• GOAL OF THE EXERCISE
Print the data that follows exactly.

• EXERCISE DATA
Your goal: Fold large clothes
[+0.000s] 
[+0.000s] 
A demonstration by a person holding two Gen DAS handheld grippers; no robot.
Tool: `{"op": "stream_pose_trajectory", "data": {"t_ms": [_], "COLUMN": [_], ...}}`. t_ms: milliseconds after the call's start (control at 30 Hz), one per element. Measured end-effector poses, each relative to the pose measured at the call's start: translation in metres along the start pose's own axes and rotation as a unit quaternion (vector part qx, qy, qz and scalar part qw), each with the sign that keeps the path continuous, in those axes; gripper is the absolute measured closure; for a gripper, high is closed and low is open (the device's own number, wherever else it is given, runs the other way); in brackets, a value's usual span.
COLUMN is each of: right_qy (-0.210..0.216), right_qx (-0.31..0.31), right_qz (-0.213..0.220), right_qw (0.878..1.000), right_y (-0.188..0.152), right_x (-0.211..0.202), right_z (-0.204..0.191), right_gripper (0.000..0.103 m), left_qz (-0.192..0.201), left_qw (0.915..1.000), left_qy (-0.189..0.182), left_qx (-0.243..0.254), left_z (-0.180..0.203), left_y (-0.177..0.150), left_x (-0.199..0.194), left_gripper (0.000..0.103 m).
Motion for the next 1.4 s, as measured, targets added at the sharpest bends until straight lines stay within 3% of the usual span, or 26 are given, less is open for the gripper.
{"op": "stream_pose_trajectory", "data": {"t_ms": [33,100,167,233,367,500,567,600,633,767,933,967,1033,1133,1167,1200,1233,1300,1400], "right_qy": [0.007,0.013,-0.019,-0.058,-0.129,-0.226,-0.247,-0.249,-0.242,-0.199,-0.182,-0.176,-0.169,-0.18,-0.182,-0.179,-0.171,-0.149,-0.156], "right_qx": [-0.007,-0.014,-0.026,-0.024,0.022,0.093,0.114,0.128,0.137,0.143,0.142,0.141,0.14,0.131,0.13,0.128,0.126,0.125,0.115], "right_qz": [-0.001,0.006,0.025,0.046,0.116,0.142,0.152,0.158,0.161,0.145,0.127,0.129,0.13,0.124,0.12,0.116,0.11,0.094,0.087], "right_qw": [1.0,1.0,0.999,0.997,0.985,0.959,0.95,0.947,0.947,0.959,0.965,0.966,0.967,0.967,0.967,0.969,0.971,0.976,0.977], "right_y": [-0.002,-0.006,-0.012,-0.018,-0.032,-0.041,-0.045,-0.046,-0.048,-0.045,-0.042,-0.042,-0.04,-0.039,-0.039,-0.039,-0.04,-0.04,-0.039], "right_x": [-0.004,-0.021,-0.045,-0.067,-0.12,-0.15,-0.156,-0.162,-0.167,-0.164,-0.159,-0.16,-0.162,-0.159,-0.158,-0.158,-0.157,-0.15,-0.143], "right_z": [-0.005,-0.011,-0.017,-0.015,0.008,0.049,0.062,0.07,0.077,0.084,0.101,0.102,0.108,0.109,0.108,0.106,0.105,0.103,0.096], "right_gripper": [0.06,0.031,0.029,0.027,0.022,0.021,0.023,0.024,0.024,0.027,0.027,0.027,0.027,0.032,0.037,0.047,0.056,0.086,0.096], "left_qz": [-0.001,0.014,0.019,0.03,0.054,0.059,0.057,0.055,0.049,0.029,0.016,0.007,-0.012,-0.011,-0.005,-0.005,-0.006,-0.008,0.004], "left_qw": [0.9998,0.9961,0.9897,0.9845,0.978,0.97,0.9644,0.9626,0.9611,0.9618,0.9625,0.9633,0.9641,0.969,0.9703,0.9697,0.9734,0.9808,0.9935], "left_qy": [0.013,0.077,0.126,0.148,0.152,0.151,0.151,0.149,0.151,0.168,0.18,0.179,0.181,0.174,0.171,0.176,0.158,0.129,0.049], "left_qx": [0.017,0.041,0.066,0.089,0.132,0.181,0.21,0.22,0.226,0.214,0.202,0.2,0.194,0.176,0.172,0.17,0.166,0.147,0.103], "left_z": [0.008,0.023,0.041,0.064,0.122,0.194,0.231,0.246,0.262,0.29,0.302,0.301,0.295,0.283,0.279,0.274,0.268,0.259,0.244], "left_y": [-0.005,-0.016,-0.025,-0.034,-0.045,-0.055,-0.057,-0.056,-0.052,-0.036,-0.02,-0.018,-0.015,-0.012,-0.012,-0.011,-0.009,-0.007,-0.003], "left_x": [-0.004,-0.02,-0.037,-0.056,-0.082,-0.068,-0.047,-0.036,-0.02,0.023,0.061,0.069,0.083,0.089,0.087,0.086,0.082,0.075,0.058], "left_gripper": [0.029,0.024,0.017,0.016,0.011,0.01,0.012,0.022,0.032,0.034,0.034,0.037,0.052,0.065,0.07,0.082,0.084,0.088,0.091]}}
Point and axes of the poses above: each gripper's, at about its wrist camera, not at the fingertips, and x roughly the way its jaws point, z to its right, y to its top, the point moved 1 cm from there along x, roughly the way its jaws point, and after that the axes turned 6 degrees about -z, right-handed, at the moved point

• ANSWER BELOW
Your goal: Fold large clothes
[+0.000s] 
[+0.000s] 
A demonstration by a person holding two Gen DAS handheld grippers; no robot.
Tool: `{"op": "stream_pose_trajectory", "data": {"t_ms": [_], "COLUMN": [_], ...}}`. t_ms: milliseconds after the call's start (control at 30 Hz), one per element. Measured end-effector poses, each relative to the pose measured at the call's start: translation in metres along the start pose's own axes and rotation as a unit quaternion (vector part qx, qy, qz and scalar part qw), each with the sign that keeps the path continuous, in those axes; gripper is the absolute measured closure; for a gripper, high is closed and low is open (the device's own number, wherever else it is given, runs the other way); in brackets, a value's usual span.
COLUMN is each of: right_qy (-0.210..0.216), right_qx (-0.31..0.31), right_qz (-0.213..0.220), right_qw (0.878..1.000), right_y (-0.188..0.152), right_x (-0.211..0.202), right_z (-0.204..0.191), right_gripper (0.000..0.103 m), left_qz (-0.192..0.201), left_qw (0.915..1.000), left_qy (-0.189..0.182), left_qx (-0.243..0.254), left_z (-0.180..0.203), left_y (-0.177..0.150), left_x (-0.199..0.194), left_gripper (0.000..0.103 m).
Motion for the next 1.4 s, as measured, targets added at the sharpest bends until straight lines stay within 3% of the usual span, or 26 are given, less is open for the gripper.
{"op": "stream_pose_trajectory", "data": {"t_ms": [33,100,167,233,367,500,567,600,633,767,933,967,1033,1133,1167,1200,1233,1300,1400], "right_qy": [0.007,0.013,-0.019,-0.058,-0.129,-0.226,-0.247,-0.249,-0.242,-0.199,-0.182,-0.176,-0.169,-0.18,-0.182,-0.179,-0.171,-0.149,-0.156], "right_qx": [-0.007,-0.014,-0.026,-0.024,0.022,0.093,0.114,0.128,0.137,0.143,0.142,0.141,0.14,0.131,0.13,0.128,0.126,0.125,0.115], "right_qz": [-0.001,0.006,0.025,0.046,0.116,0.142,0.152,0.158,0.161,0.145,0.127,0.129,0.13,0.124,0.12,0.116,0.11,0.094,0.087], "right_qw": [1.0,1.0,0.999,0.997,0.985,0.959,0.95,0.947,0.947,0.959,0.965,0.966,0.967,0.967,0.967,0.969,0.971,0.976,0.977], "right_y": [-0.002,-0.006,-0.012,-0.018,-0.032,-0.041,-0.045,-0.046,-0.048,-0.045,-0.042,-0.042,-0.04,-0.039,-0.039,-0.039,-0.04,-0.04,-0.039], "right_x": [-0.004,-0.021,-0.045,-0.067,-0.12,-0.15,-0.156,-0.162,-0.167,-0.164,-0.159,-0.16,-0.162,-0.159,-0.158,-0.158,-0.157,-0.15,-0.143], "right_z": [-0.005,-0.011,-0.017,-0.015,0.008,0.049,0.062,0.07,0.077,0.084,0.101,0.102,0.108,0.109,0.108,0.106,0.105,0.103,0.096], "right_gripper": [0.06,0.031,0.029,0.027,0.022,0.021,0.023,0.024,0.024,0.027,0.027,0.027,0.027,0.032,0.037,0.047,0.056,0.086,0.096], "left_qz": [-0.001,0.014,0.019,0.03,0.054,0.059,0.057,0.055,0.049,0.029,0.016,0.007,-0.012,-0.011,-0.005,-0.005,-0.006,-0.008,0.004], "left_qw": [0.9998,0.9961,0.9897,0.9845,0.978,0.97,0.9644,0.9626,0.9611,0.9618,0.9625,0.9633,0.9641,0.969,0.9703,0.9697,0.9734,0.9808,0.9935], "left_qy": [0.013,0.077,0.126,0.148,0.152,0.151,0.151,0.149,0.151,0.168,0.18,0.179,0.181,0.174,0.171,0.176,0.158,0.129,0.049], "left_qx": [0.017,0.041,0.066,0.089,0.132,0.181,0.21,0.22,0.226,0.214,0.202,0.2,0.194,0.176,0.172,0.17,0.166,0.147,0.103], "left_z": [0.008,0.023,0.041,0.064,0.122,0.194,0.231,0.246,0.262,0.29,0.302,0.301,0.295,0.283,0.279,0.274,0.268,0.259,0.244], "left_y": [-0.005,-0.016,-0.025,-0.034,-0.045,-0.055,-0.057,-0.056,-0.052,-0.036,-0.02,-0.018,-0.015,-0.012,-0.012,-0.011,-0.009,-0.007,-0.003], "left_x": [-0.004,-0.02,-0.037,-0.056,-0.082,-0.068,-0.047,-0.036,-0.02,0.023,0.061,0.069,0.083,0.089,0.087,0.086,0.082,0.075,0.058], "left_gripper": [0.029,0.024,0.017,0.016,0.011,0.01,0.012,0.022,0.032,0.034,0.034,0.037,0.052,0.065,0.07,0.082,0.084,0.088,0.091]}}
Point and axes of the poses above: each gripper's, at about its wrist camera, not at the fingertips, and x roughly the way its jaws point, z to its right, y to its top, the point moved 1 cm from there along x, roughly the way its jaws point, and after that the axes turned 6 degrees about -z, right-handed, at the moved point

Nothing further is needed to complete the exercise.